Hace seis meses jugaba en Segunda y Bayern pagó 40 mlls. por él

De los humildes campos de la Segunda División portuguesa a engrosar la nómina de estrellas del en apenas seis meses. Eso es lo que tardó el joven Renato Sanches, de 18 años, en impresionar al fútbol mundial y hacerse un hueco entre los traspasos más caros de Portugal.

Los 35 millones de euros fijos pagados por el conjunto alemán ya le sitúan entre las ventas más elevadas del fútbol luso, una cantidad que puede incrementarse en otros 45 millones en función de objetivos, lo que le da opciones para convertirse en la transferencia más astronómica de la historia del país.

El futbolista, representado por el agente Jorge Mendes, había renovado su contrato hasta 2021 con el Benfica el pasado mes de diciembre, con una cláusula de rescisión fijada en 80 millones de euros.

Su progresión fue exponencial y acelerada.

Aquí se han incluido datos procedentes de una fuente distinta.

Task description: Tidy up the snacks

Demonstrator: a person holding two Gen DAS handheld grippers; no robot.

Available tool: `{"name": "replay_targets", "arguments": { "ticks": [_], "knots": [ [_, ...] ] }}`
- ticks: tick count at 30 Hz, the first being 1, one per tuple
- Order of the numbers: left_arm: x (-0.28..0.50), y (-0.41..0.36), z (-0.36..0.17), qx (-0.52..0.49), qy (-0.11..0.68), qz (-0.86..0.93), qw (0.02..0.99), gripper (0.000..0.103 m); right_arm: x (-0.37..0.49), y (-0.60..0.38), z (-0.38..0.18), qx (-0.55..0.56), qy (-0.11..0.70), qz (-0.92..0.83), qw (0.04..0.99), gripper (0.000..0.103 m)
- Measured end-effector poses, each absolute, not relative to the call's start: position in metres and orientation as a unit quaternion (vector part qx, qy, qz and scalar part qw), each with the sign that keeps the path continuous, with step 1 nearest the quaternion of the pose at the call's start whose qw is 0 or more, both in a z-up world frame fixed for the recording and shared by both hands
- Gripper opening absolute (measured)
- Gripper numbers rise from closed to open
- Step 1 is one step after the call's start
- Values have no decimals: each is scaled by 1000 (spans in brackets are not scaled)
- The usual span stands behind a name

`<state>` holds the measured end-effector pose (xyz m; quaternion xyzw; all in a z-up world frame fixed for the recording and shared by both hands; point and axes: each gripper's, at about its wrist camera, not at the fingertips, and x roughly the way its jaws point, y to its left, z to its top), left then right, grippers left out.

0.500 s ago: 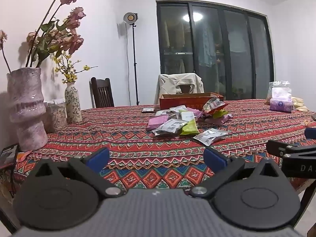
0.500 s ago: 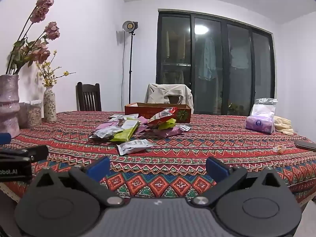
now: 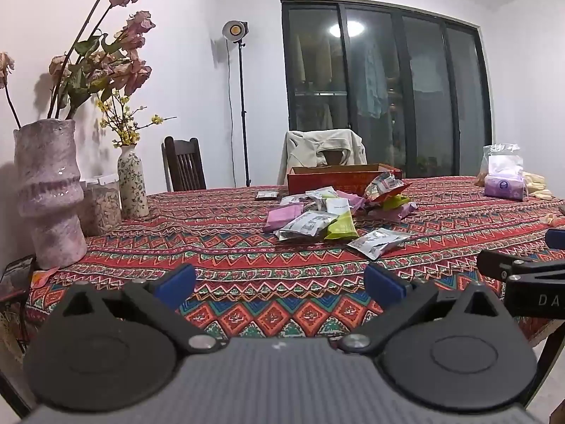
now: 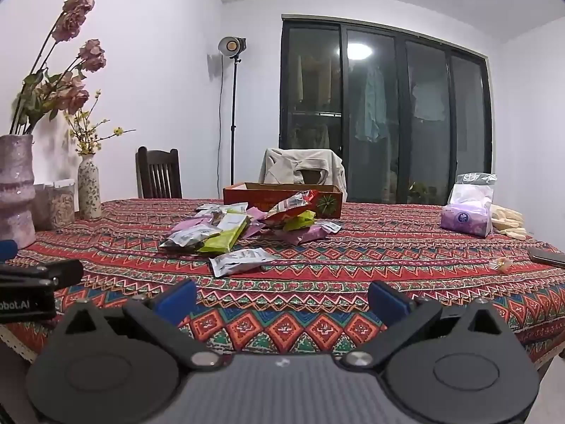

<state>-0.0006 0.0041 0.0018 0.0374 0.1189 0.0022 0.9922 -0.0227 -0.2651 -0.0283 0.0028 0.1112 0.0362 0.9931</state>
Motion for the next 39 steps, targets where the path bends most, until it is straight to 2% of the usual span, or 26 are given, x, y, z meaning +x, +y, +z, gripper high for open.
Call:
{"name": "replay_targets", "arguments": {
  "ticks": [39],
  "knots": [
    [1, 0, 4, 38, 114, -11, 993, 103, -25, -267, -24, 0, 100, 28, 995, 103]
  ]
}}
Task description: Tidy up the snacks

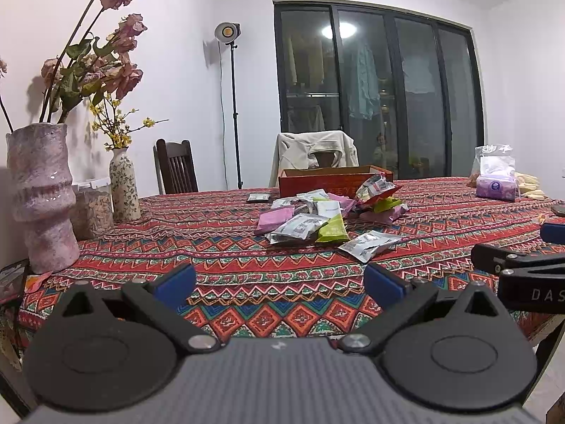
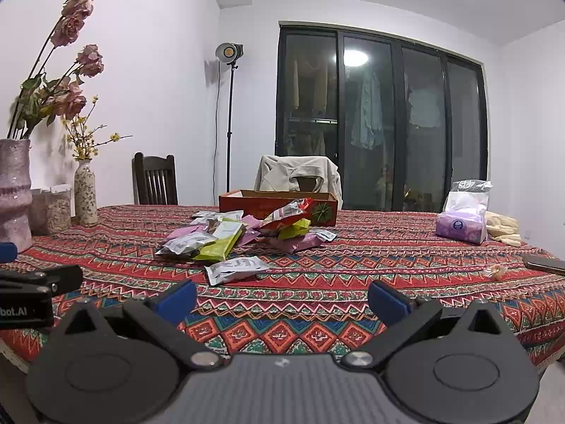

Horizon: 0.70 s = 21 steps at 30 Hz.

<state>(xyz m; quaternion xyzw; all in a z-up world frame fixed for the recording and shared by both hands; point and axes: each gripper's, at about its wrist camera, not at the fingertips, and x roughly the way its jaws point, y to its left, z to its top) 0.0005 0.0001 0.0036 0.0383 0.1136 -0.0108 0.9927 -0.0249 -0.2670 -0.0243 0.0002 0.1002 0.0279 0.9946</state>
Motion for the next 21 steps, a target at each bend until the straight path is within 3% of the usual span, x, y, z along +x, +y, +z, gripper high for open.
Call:
{"name": "replay_targets", "arguments": {
  "ticks": [21],
  "knots": [
    [0, -2, 2, 41, 115, -13, 992, 103, -24, -267, -25, -1, 97, 25, 995, 103]
  ]
}}
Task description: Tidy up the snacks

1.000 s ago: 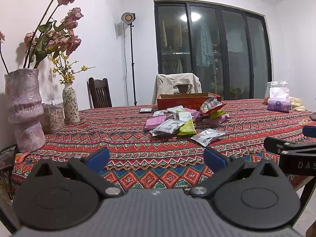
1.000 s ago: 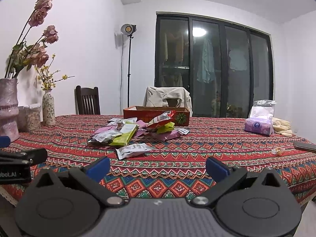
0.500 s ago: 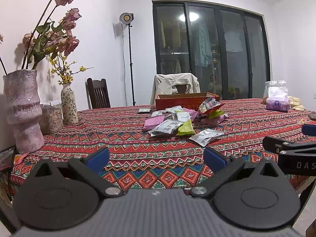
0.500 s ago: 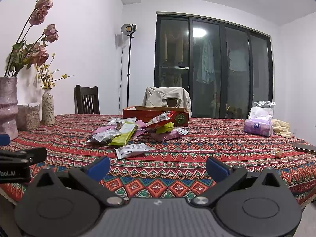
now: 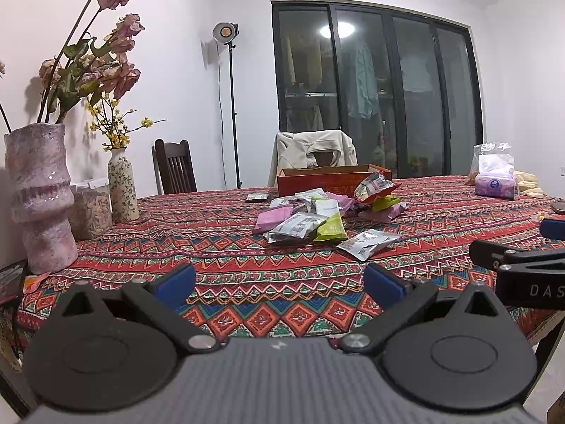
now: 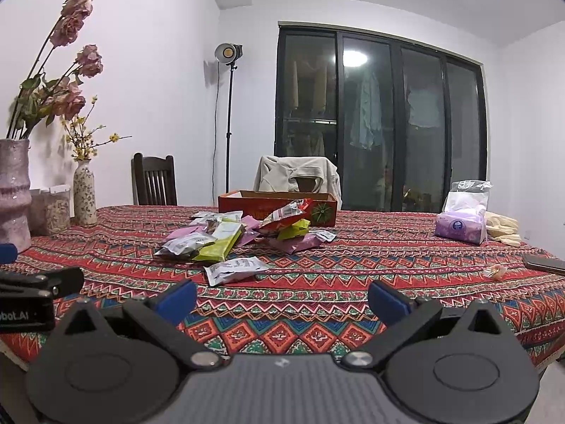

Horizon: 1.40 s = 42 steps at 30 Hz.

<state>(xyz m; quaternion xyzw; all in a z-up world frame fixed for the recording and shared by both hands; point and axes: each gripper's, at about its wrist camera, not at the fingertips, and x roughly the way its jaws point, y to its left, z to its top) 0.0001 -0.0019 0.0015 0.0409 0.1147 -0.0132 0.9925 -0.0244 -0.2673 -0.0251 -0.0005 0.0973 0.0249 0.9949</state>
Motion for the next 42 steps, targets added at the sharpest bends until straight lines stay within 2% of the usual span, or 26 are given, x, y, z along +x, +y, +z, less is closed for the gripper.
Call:
{"name": "replay_targets", "arguments": {
  "ticks": [30, 42],
  "knots": [
    [8, -4, 3, 40, 120, -8, 992, 103, -22, -267, -22, -1, 92, 23, 995, 103],
    [62, 1, 17, 6, 147, -4, 989, 103, 24, -290, -15, 19, 108, 24, 994, 103]
  ]
}}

Renato Sanches arrancó la temporada en el filial del conjunto lisboeta, que milita en Segunda División, y sólo se estrenó con el primer equipo un 30 de octubre de 2015, cuando jugó los últimos quince minutos contra el Tondela.

El jugador ya era considerado desde hace años una de las perlas de la prolífica cantera de las "águilas", y esta campaña, con Rui Vitória en el banquillo, tuvo su oportunidad.

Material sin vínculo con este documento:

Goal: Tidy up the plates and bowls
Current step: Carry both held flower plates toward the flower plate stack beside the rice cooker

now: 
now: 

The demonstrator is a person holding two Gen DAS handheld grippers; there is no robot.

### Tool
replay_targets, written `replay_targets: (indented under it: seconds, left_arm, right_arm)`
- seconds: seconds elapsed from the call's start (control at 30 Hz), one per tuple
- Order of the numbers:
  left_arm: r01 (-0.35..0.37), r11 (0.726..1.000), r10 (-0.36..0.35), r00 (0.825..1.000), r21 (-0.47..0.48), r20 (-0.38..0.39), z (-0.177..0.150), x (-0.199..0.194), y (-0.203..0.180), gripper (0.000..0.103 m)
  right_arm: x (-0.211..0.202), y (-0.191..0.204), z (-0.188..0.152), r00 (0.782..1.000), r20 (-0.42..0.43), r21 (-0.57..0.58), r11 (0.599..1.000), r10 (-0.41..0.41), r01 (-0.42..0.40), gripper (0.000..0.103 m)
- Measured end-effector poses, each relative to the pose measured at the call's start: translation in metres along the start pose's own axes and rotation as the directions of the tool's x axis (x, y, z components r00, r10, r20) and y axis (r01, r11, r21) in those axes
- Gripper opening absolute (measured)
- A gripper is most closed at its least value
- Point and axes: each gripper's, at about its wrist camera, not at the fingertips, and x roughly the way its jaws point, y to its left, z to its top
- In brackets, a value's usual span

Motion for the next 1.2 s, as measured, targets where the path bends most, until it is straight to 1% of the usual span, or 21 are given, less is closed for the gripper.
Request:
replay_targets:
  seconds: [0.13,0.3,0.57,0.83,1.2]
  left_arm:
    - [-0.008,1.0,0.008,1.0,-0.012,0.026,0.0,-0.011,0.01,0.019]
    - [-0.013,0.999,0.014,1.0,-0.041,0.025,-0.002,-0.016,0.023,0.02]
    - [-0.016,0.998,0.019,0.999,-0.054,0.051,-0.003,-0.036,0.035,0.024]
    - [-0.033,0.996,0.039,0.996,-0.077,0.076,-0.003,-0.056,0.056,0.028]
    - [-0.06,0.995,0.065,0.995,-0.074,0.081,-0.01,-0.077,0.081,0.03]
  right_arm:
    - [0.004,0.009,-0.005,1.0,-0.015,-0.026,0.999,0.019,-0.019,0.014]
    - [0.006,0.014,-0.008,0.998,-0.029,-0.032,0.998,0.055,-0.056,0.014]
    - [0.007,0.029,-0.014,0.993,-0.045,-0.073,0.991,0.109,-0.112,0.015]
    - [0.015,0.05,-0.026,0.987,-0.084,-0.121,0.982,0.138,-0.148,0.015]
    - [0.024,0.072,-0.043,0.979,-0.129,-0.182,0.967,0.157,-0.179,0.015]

El lateral derecho Nélson Semedo, el extremo Gonçalo Guedes y el propio Renato Sanches, todos ellos canteranos, fueron sumados a la causa de un Benfica que aspira a revalidar el título de Liga en la última jornada, que debe jugar todavía la final de la Copa de la Liga y que llegó hasta cuartos de Final en Liga de Campeones.

En la recuperación de las "águilas" tras un mal arranque de temporada tuvo un papel fundamental el nuevo jugador del Bayern de Múnich, convertido en el verdadero pulmón de un conjunto que sufrió bajas importantes en el medio campo.

Sanches jugó doce partidos con el filial hasta que, en noviembre, subió al primer equipo. Partió de inicio en Champions contra el Astana kazajo y, desde entonces, se hizo con la titularidad.

En estos seis meses, Renato Júnior Luz Sanches (Lisboa, 1997) ha disputado un total de 34 encuentros entre todas las competiciones, un corto período que para él fue más que suficiente para encandilar a propios y extraños.

Con 1,76 metros de altura y unos 70 kilos de peso, el futbolista destaca por su fortaleza física y parece una "roca". No en vano, son pocas las veces que pierde un envite cuerpo a cuerpo, incluso contra jugadores de mayor tamaño.

Típico centrocampista "box to box" -que va de área a área, ayudando en defensa y en ataque-, se despliega por todo el campo desde la posición de "8", por delante del pivote defensivo.

Impetuoso, arrollador y con fuerte disparo, destaca por su atrevimiento y capacidad de recuperar balones, aunque tiene margen para mejorar a nivel posicional y en el pase.

"No es un medio normal, él es atrevido, no juega en corto, ni en paralelo. Es cierto que tiene sus errores, pero es diferente", le defendió Rui Vitória cuando aparecieron algunas voces críticas con su estilo.

De orígenes humildes, Renato Sanches entró en las categorías inferiores del Benfica con nueve años. Que desde hace tiempo ya prometía lo prueba el hecho de que el propio Jorge Mendes ya le representara cuando apenas era un adolescente.

De hecho, al jugador le fue asignado una especie de tutor para garantizar que el futbolista se mantuviera alejado de los problemas habituales en su barrio, Quinta Grande, uno de los más conflictivos de la capital portuguesa.

De raíces caboverdianas, el futbolista contó apenas con el apoyo de su madre, según explicaron a EFE fuentes próximas al futbolista, pues el progenitor abandonó el hogar cuando Sanches era pequeño.

Ahora, después de dar muestras de su calidad en el Benfica, es protagonista de un astronómico traspaso a uno de los grandes del continente, el Bayern de Múnich, y está pendiente de ser convocado por Portugal para la Eurocopa tras debutar con la selección absoluta en los recientes amistosos contra Bélgica y Bulgaria.